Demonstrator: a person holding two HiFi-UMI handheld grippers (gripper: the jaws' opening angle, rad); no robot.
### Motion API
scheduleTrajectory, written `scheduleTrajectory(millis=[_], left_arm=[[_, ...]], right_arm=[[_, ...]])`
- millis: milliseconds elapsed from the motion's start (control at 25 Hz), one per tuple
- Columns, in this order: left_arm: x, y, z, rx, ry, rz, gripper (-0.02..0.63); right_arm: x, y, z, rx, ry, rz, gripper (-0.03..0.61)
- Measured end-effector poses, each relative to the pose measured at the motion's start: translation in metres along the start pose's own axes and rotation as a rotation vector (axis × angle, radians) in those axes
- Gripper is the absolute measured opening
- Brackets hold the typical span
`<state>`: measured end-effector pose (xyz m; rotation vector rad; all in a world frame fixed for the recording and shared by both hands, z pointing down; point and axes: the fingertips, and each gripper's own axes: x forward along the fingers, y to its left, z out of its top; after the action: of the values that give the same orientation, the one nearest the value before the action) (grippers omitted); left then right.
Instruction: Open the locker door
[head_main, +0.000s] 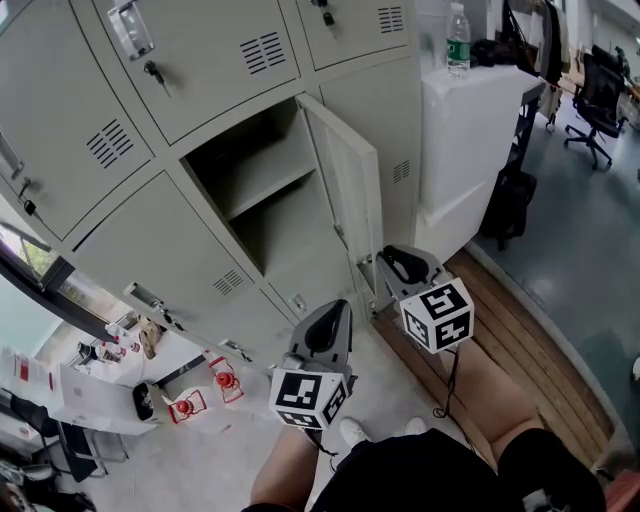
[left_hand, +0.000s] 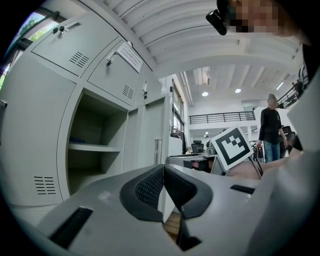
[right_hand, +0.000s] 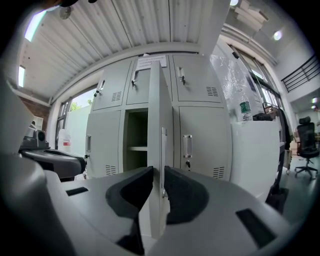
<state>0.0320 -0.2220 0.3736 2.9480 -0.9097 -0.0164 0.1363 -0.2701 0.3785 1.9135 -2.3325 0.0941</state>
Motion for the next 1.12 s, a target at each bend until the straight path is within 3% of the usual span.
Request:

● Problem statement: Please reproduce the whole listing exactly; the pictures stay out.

● Worked solution:
Demonstrator: a person holding two HiFi-UMI handheld grippers (gripper: the jaws' opening angle, rad); no robot.
### Motion API
scheduleTrajectory, written `scheduleTrajectory(millis=[_], left_arm=[[_, ...]], right_arm=[[_, ...]])`
- millis: milliseconds elapsed from the motion's start (control at 25 Hz), one per tuple
- Columns, in this order: left_arm: x, y, z, rx, ry, rz, gripper (-0.02..0.63); right_arm: x, y, z, rx, ry, rz, gripper (-0.03..0.61)
- Measured end-effector poses, each relative to the pose measured at the motion's start: translation in metres along the start pose's own axes and rotation as a rotation vector (axis × angle, radians) in those axes
- Gripper is the absolute measured opening
- Brackets hold the typical span
`<state>`: measured end-effector pose (xyz m; rotation vector rad; all in a world frame fixed for the recording and shared by both hands, z pointing down; point and axes: the fingertips, and each gripper's own axes: x forward along the fingers, y to its left, z out of its top; after the action: of the values that give the same orientation, the one nearest the value before the action) (grippers omitted); left then right.
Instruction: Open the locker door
[head_main, +0.000s] 
[left_hand, +0.000s] 
[right_hand, +0.000s] 
<state>0.0320 -0.2220 0.3736 2.9480 -0.9097 -0.0164 0.1363 -0.2701 0.3785 1.9135 -2.3325 0.0941</state>
Motion for the next 1.12 s, a target at each bend until the straight path is within 3% of the usual span.
Request:

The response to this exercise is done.